*Exercise brief*
Quote each line of the material verbatim, without the pictures.

*Input data*
--------------------

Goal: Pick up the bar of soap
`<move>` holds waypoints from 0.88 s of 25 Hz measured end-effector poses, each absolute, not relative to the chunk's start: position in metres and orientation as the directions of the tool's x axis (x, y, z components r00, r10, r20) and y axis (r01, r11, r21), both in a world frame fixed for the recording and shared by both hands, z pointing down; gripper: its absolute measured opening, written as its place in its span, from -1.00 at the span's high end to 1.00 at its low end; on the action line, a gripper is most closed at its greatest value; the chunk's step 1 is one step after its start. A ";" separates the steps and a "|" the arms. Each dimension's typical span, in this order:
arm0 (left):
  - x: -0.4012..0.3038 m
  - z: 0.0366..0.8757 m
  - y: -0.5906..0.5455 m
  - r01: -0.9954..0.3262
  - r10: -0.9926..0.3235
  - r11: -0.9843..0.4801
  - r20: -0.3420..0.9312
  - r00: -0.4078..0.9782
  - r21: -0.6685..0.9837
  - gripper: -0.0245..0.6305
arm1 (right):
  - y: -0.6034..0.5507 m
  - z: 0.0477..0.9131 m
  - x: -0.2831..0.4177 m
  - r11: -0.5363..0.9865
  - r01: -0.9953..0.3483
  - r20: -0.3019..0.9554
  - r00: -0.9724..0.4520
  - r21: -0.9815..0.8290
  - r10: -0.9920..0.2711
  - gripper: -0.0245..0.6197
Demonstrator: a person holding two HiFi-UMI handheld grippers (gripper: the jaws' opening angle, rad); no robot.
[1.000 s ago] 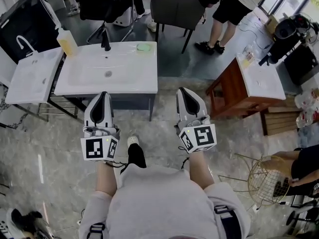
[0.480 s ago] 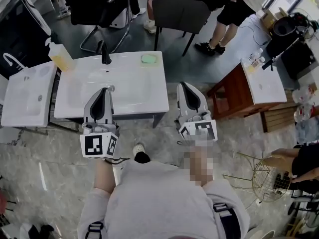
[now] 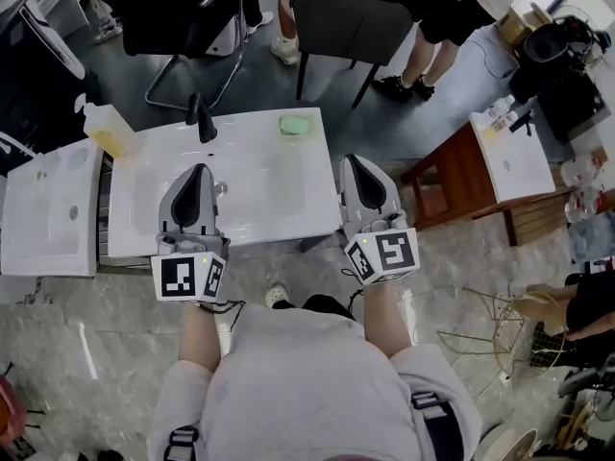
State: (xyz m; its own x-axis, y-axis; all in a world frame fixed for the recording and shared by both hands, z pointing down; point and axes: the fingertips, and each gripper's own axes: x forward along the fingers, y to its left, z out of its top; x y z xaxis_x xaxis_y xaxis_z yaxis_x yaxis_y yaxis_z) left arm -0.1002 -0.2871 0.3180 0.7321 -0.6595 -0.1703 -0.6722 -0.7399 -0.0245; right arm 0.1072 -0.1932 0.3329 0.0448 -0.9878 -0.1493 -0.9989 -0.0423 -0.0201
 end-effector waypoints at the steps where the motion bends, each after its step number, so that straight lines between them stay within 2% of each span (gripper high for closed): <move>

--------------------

*Exercise response*
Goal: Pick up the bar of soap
`<move>` holds waypoints from 0.88 s of 25 Hz measured end-effector poses, each absolute, not relative to the chunk's start: position in metres and orientation as the directions of the tool's x axis (x, y, z components r00, r10, r20) and y axis (r01, r11, r21), both in a world frame fixed for the recording and shared by both hands, z pointing down; gripper: its absolute measured opening, written as its place in its span, from -1.00 at the span's high end to 1.00 at its low end; on the action line, a gripper is most closed at its greatest value; the chunk's step 1 is one step after its start. A ";" separates the steps and a "|" the arms. Each dimension's typical span, in this order:
arm0 (left):
  - x: -0.4012..0.3038 m
  - z: 0.0366..0.8757 m
  - y: -0.5906..0.5455 m
  - r01: -0.9954..0.3262
  - r10: -0.9926..0.3235
  - r11: -0.9843..0.4801
  - r20: -0.3420..0.9312
  - r00: -0.4078..0.9782
  - r21: -0.6685..0.9837
  - gripper: -0.0245..0.6305
arm1 (right):
  - y: -0.6034..0.5507 m
  - z: 0.0477..0.9131 m
  - x: -0.2831..0.4177 m
  - r11: -0.5363..0.9865
  - r01: -0.9953..0.3483
  - r20: -0.3019..0.9554
  - r00: -0.9724..0.4520
  - r21: -0.9815..0.8290
  - r10: -0.9920..0.2711
  - gripper: -0.0245..0.6197
Demonstrator: a person holding two HiFi-UMI handheld grippers (gripper: the jaws' opening angle, rad); no robot.
[1.000 s ago] 
[0.480 s ago] 
[now] 
State: (xyz m; its own x-axis, y-axis; all in a world frame fixed for the recording and shared by both hands, z pointing down; point and axes: the fingertips, and each gripper's own axes: x forward along the fingers, y to its left, z out of its top; x y z xaxis_x xaxis_y xaxis_z yaxis_x yaxis_y yaxis_z) left arm -0.1002 -0.2871 0.3180 0.7321 -0.6595 -0.1703 -0.6722 -0.7399 -0.0245; right arm 0.1072 -0.1932 0.3329 0.0448 -0.9878 -0.1493 -0.9989 -0.0423 -0.0201
 end-effector waypoints at the steps where the motion bends, each after its step number, so that straight lines between them stay within 2% of each span (gripper high for closed): <move>

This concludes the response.